ロジスティクスイー・ロジットは1日、IP(知的財産)ビジネスに参入すると発表した。中期経営計画「e-LogiT Triple3 Plan」で掲げる事業領域拡張の一環で、コンテンツ制作からグッズ展開、自社EC(電子商取引)での販売、物流までを一体で手がける。EC通販物流を主力としてきた同社が、荷主商品の出荷を受託する従来型のフルフィルメント事業に加え、自ら商品や商流を生み出す領域に踏み込む。

同社は中期経営計画で、2031年3月期までに売上高300億円、営業利益30億円、時価総額300億円を目指す「Triple 3」を掲げる。従来はフルフィルメントBPO事業を軸に、荷主の売上拡大に伴って出荷量が増え、自社の収益も伸びる構造だった。今後は商品流通事業やAI(人工知能)・DC(データセンター)関連事業を組み合わせ、流通バリューチェーンの上流にあたる「創って」の領域を強化する方針を示している。

今回のIP事業参入では、IP開発やブランディングに知見を持つイデオロギー(東京都渋谷区)と5月1日付で業務委託契約を締結した。イー・ロジットは「まんまる星人」(仮称)のIP独占使用権を保有し、動画・漫画配信やアニメ化、オリジナルグッズの企画・制作、自社ECでの販売、物流までを担う。IPの企画から配送までをワンストップで完結させるビジネスモデルの構築を狙う。

イー・ロジットはこれまで、商品流通事業の強化策として、サプリメント「NMN18000」や化粧品「ストレッチパテファンデーション」のOEM開発、自社EC販売に取り組んできた。

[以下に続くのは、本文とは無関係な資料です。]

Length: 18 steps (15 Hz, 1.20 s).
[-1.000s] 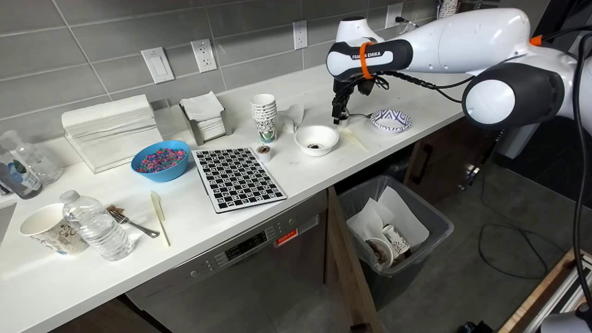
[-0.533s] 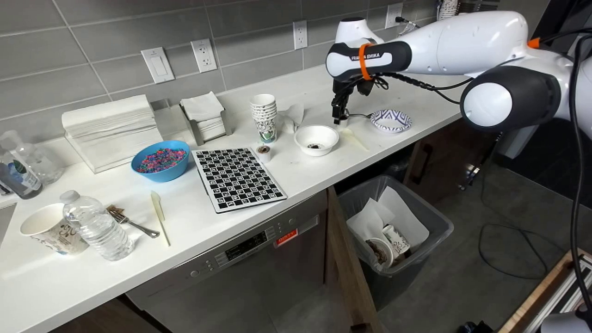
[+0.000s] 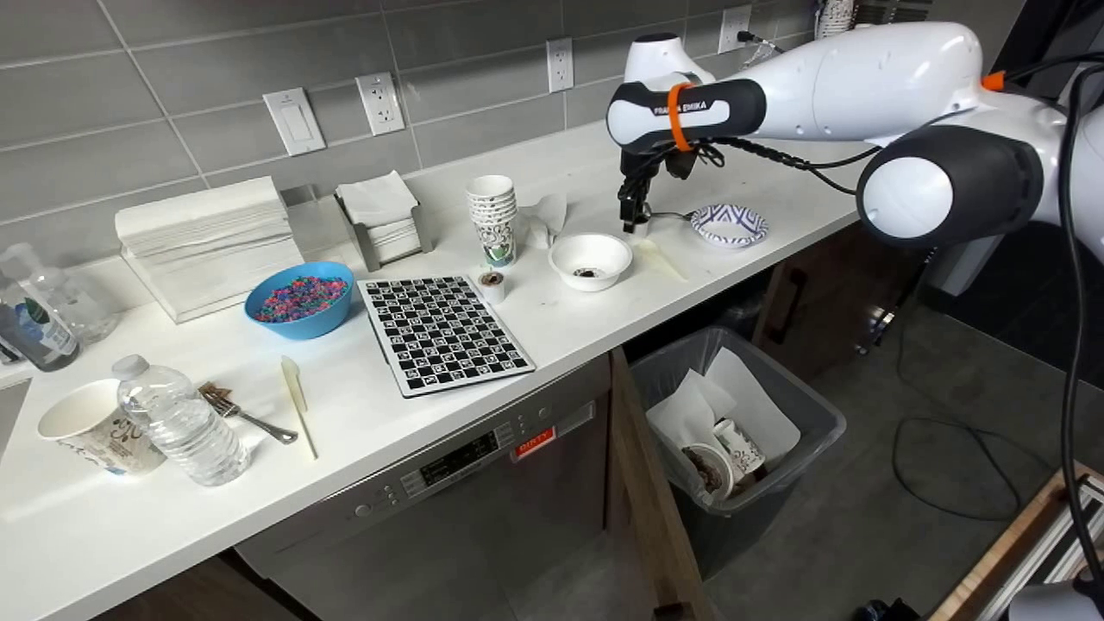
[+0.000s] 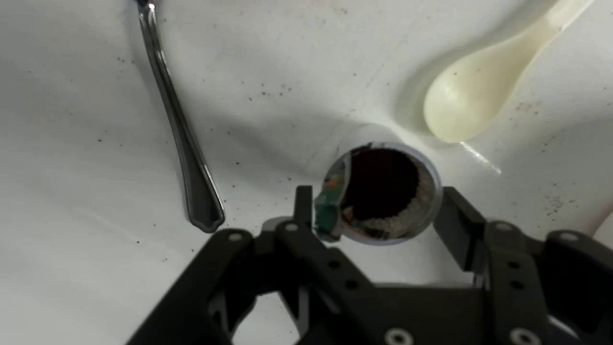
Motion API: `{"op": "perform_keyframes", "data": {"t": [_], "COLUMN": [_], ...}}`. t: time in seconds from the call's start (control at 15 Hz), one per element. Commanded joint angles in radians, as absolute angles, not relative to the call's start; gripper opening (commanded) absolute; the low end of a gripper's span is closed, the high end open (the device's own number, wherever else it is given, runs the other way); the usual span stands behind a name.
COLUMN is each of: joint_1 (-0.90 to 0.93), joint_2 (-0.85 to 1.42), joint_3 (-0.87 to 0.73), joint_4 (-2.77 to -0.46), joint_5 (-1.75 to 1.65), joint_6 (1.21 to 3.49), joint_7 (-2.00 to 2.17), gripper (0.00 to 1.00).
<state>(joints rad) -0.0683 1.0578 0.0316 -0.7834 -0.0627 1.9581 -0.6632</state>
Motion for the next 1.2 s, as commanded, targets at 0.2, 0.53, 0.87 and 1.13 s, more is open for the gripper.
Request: {"op": "perform_keyframes", "data": {"t": [0.2,0.53,0.87,1.13], "joint_1": [-0.053,-0.049,-0.05,-0.052], "joint_2": [1.089,1.091,1.094,1.1], "joint_3": [0.008,0.001,0.001,0.005], "joint_4": [-0.724,-0.708,-0.699,-0.693], "joint_5": [-0.081,-0.079,-0.075,-0.067], "joint_6": [1.895,1.864,1.861,1.88], "joint_7": [-0.662,-0.662,-0.66,-0.653], "gripper": [0.62,0.37,0.24,0.14]}}
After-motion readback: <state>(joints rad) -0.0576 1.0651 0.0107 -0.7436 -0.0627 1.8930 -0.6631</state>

SNSや動画配信プラットフォームの普及を受け、VTuberなどIP関連商材の市場が広がるなか、自社のフルフィルメント機能と組み合わせて収益源を増やす。

イー・ロジットは、IPを起点に収益性の高いモデルを確立し、販売収益だけでなく、自ら商品流通を生み出すことでフルフィルメント事業の稼働拡大にもつなげる考えだ。将来的には国内市場に加え、日本のIPを海外へ展開することも視野に入れる。